# [EXERCISE DETAILS]
Your answer must be the records, copied with no change.

# [TASK INPUT]
++++
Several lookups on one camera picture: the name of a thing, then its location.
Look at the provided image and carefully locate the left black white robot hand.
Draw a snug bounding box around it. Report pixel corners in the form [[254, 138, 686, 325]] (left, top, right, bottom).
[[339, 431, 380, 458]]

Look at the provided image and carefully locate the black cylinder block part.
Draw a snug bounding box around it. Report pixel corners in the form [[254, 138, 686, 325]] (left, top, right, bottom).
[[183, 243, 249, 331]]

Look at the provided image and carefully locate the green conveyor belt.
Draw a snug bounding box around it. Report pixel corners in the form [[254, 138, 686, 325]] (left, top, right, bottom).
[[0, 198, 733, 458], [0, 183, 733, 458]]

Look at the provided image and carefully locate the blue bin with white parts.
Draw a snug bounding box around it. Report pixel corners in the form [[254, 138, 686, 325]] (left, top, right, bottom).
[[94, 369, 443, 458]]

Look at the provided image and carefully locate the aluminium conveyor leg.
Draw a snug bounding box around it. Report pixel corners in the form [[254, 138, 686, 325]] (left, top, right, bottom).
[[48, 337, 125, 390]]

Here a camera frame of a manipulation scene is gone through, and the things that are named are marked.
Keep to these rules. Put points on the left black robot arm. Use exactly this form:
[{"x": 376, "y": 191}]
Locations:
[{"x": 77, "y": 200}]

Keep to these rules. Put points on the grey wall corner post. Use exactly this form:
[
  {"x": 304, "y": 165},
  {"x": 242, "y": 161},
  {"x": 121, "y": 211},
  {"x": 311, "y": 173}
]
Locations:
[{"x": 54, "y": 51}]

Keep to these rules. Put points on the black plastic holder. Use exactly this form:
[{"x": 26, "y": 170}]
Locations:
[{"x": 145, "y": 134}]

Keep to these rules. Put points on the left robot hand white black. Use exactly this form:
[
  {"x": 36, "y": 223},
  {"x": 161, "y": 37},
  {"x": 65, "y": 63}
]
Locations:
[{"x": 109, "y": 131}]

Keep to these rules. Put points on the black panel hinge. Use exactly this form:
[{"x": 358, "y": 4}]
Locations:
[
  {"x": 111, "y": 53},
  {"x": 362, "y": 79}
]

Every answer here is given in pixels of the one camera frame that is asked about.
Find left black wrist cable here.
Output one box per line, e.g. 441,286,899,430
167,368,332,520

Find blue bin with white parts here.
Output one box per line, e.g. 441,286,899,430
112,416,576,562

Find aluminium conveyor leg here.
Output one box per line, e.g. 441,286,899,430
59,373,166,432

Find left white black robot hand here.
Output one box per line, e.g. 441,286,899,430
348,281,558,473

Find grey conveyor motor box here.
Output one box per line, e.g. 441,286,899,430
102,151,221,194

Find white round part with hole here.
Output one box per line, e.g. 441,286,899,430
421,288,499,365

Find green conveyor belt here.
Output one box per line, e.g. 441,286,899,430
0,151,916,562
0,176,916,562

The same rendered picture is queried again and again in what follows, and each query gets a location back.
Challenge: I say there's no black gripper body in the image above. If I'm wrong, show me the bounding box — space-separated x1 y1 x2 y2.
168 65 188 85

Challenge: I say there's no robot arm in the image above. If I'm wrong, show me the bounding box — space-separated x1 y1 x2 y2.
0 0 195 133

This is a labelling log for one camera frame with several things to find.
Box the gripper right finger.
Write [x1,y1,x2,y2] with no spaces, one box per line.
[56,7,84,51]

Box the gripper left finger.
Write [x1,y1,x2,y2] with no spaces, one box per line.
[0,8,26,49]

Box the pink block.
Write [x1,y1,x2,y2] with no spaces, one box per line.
++++
# [SOLUTION FOR THIS TASK]
Several lookups on one camera picture: the name of a thing, then its location.
Look at the provided image and carefully locate the left black white robot hand.
Draw a snug bounding box around it. Report pixel corners in the form [[254, 138, 686, 325]] (left, top, right, bottom).
[[339, 431, 380, 458]]

Look at the provided image and carefully locate the black cylinder block part.
Draw a snug bounding box around it. Report pixel corners in the form [[254, 138, 686, 325]] (left, top, right, bottom).
[[183, 243, 249, 331]]

Look at the provided image and carefully locate the green conveyor belt.
Draw a snug bounding box around it. Report pixel corners in the form [[254, 138, 686, 325]] (left, top, right, bottom).
[[0, 198, 733, 458], [0, 183, 733, 458]]

Look at the provided image and carefully locate the blue bin with white parts.
Draw a snug bounding box around it. Report pixel corners in the form [[254, 138, 686, 325]] (left, top, right, bottom).
[[94, 369, 443, 458]]

Look at the provided image and carefully locate the aluminium conveyor leg.
Draw a snug bounding box around it. Report pixel corners in the form [[254, 138, 686, 325]] (left, top, right, bottom).
[[48, 337, 125, 390]]

Here a camera frame of a manipulation scene is gone through, and the things that are named are marked.
Keep to these rules. Put points on the left black robot arm. Use exactly this form:
[{"x": 376, "y": 191}]
Locations:
[{"x": 77, "y": 200}]

Keep to these rules. Put points on the grey wall corner post. Use exactly this form:
[
  {"x": 304, "y": 165},
  {"x": 242, "y": 161},
  {"x": 121, "y": 211},
  {"x": 311, "y": 173}
]
Locations:
[{"x": 54, "y": 51}]

Keep to these rules. Put points on the black plastic holder. Use exactly this form:
[{"x": 26, "y": 170}]
Locations:
[{"x": 145, "y": 134}]

Keep to these rules. Put points on the left robot hand white black. Use exactly this form:
[
  {"x": 36, "y": 223},
  {"x": 161, "y": 37},
  {"x": 65, "y": 63}
]
Locations:
[{"x": 109, "y": 131}]

Keep to these rules. Put points on the black panel hinge. Use exactly this form:
[{"x": 358, "y": 4}]
Locations:
[
  {"x": 111, "y": 53},
  {"x": 362, "y": 79}
]

Every answer here is given in pixels of the one camera frame that is asked about.
Find left black wrist cable here.
Output one box per line, e.g. 441,286,899,430
167,368,332,520

Find blue bin with white parts here.
Output one box per line, e.g. 441,286,899,430
112,416,576,562

Find aluminium conveyor leg here.
Output one box per line, e.g. 441,286,899,430
59,373,166,432

Find left white black robot hand here.
Output one box per line, e.g. 441,286,899,430
348,281,558,473

Find grey conveyor motor box here.
Output one box per line, e.g. 441,286,899,430
102,151,221,194

Find white round part with hole here.
Output one box per line, e.g. 441,286,899,430
421,288,499,365

Find green conveyor belt here.
Output one box per line, e.g. 441,286,899,430
0,151,916,562
0,176,916,562

The same rendered picture is queried again and again in what follows, and each query gets a location back.
Challenge: I say there's no black gripper body in the image above. If I'm wrong, show me the bounding box — space-separated x1 y1 x2 y2.
168 65 188 85

Challenge: I say there's no robot arm in the image above. If I'm wrong, show me the bounding box — space-separated x1 y1 x2 y2.
0 0 195 133

This is a labelling log for one camera frame with several things to find.
Box the gripper right finger.
Write [x1,y1,x2,y2] with no spaces, one box per line.
[56,7,84,51]

Box the gripper left finger.
Write [x1,y1,x2,y2] with no spaces, one box per line.
[0,8,26,49]

Box the pink block.
Write [x1,y1,x2,y2] with no spaces, one box per line.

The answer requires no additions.